- PROBLEM DESCRIPTION:
Could you copy the records below exactly, leaving out any pictures they include?

* * * * * * * * *

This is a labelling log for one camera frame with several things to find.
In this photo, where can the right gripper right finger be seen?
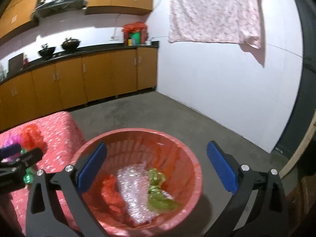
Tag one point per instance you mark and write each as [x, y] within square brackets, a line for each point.
[258, 205]

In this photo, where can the lower kitchen cabinets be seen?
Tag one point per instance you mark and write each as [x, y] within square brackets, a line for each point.
[70, 80]

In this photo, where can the kitchen cabinets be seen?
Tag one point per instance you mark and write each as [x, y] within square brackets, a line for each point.
[70, 80]
[18, 16]

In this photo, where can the red bag with containers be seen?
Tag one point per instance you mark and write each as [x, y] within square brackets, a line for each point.
[135, 33]

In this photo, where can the black wok with lid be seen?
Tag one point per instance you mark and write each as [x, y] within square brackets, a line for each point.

* * * * * * * * *

- FINISHED EXERCISE:
This is a labelling log for one camera frame with several things to find.
In this photo, where can the right gripper right finger be seen?
Tag one point per instance you mark and write each as [x, y] within square brackets, a line for each point.
[258, 205]

In this photo, where can the lower kitchen cabinets be seen?
Tag one point per instance you mark and write each as [x, y] within square brackets, a line for each point.
[70, 80]

In this photo, where can the kitchen cabinets be seen?
Tag one point per instance you mark and write each as [x, y] within square brackets, a line for each point.
[70, 80]
[18, 16]

In this photo, where can the red bag with containers be seen?
Tag one point per instance you mark and write each as [x, y] within square brackets, a line for each point.
[135, 33]

In this photo, where can the black wok with lid be seen?
Tag one point per instance you mark and write each as [x, y] within square brackets, a line for each point.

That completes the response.